Below are some records. How many of their lines contain the string "grey"? Give the number only.

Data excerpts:
┏━━

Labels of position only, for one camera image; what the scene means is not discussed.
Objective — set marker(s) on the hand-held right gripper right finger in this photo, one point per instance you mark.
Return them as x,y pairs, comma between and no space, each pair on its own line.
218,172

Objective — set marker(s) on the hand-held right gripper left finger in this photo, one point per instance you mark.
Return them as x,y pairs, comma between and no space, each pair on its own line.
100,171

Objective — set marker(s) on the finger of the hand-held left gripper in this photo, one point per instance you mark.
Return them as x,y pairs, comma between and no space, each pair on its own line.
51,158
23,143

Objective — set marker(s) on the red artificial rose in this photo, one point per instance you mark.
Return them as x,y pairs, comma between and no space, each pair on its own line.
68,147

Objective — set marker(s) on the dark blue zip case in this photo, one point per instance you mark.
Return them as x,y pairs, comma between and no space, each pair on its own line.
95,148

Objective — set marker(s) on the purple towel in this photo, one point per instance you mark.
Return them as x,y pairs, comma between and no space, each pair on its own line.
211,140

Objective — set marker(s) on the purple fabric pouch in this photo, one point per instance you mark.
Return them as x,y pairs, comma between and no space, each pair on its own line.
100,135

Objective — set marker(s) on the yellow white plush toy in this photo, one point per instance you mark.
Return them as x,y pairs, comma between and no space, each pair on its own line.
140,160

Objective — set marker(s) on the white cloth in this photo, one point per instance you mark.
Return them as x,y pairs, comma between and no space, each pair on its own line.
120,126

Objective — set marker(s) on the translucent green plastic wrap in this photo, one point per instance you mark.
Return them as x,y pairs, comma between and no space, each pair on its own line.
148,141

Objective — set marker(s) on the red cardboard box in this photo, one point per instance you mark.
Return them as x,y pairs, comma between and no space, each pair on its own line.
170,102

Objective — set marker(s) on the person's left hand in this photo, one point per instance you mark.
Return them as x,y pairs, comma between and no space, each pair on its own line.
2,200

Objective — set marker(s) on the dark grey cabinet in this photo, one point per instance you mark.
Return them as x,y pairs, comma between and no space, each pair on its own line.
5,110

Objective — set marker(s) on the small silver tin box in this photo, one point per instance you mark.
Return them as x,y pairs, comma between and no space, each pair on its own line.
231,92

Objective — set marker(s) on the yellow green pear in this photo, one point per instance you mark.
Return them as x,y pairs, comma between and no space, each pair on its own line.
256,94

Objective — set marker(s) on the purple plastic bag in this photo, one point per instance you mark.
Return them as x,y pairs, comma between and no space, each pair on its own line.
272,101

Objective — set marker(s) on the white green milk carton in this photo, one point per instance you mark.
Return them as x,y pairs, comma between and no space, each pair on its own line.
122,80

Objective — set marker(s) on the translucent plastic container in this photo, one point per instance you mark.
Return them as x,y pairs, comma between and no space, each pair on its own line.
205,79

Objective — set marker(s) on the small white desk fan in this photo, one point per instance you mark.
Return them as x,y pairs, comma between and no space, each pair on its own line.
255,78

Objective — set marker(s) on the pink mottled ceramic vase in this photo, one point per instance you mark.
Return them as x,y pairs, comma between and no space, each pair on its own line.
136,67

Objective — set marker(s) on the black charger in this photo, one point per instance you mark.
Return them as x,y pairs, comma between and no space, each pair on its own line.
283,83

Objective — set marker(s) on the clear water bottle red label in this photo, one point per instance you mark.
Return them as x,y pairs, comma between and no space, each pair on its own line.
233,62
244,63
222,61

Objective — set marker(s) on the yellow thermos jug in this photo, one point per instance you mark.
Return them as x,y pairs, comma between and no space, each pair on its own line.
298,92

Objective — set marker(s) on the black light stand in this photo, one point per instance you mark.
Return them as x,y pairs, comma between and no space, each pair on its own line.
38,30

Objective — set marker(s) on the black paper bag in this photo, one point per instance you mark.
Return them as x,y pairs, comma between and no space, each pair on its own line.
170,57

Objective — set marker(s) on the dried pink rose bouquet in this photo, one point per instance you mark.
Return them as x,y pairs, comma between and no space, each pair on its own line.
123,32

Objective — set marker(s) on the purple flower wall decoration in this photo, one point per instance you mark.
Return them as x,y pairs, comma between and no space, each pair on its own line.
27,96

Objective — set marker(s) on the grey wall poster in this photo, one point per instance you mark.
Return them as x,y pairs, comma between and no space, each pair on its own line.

┗━━

**Your response:**
2